La vida actual, en sus actuales parámetros, aún con todas las paradojas e injusticias presentes, contiene la solución automática para los peores problemas: la vejez y la muerte. Al acabarse todo, todo comienza, con exactas probabilidades de ser mejor o peor, pero nunca igual.

La misma brevedad de la vida es la fuente de su mayor encanto. Determina la limitación de todos los sufrimientos y placeres. Paradójicamente, es la mina de mayor esperanza para la humanidad. La rápida sucesión de eventos, la imposibilidad de repetir ciclos, la fugacidad de la juventud, la transitoriedad de cada estado; todo eso nos conduce por la vida como en un paseo rápido, a ratos vertiginoso, nunca lento ni asfixiante.

Me permito aclararle esta reflexión. Por supuesto que aplaudimos la incesante búsqueda de recursos para elevar la calidad de vida en la vejez. Más viejos sanos y lúcidos que vivan más tiempo. Pero de allí a trastocar los mandatos de la naturaleza y alterar las rutinas sociales de cuarenta siglos, dista mucho.

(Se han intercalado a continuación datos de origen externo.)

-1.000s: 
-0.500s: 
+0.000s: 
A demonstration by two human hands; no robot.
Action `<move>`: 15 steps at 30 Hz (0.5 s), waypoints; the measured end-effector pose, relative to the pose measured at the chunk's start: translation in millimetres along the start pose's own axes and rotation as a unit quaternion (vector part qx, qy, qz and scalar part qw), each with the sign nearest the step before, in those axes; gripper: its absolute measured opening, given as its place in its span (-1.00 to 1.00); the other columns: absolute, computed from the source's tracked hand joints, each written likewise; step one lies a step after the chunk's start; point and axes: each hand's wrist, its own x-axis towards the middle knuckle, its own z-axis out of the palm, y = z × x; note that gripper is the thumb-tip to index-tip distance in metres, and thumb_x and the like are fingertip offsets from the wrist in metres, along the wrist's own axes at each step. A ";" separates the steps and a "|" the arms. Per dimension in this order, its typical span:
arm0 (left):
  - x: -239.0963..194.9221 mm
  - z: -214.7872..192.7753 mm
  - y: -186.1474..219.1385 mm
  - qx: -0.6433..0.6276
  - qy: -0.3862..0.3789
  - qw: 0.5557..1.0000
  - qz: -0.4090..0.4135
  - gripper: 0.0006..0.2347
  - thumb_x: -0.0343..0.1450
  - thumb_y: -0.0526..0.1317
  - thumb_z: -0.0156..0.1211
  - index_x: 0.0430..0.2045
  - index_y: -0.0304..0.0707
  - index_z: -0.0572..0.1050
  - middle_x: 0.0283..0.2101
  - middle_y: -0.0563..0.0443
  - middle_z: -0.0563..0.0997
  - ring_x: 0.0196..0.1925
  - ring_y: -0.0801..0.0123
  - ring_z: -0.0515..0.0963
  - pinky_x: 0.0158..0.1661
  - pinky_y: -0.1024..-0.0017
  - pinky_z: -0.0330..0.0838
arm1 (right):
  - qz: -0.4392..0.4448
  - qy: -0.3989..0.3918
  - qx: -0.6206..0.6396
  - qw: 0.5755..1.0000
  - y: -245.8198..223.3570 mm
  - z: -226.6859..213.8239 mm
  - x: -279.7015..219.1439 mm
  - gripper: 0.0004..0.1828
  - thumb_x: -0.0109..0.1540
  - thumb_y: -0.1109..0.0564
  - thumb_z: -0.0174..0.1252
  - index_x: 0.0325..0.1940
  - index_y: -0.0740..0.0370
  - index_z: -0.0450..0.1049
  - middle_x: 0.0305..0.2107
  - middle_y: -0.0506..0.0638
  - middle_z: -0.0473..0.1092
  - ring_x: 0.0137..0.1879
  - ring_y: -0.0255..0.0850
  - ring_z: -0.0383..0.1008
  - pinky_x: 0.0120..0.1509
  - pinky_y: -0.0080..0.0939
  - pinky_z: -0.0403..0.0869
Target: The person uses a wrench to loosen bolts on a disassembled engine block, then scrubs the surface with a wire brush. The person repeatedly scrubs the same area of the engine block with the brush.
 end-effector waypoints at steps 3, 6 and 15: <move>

Afortunadamente, todo esto pertenece al terreno de la fantasía. Parecen muy remotas las posibilidades de fabricar a Matusalén. El hombre, todavía a estas alturas, se muestra terriblemente impotente frente a los problemas más simples. No ha podido ni siquiera con la gripe, mucho menos con el cáncer que es la locura de sus propias células. ¿Cómo logrará revertir todo un proceso de desgaste para el cual la especie se ha preparado desde la noche más remota de los tiempos?

Por todo esto le invito a festejar la época que hoy usted vive. Es única, irrepetible, valiosísima. Y tiene un encanto insuperable. Somos lo suficientemente jóvenes o viejos para alcanzar a nuestros padres o ser alcanzados por nuestros hijos. Todo lo que hoy nos agobia tiene su caducidad prescrita. Y todo lo que hoy contamos seguramente pasará en pocos años. ¡Que viva la vida y viva la muerte como Dios quiso que fuese siempre!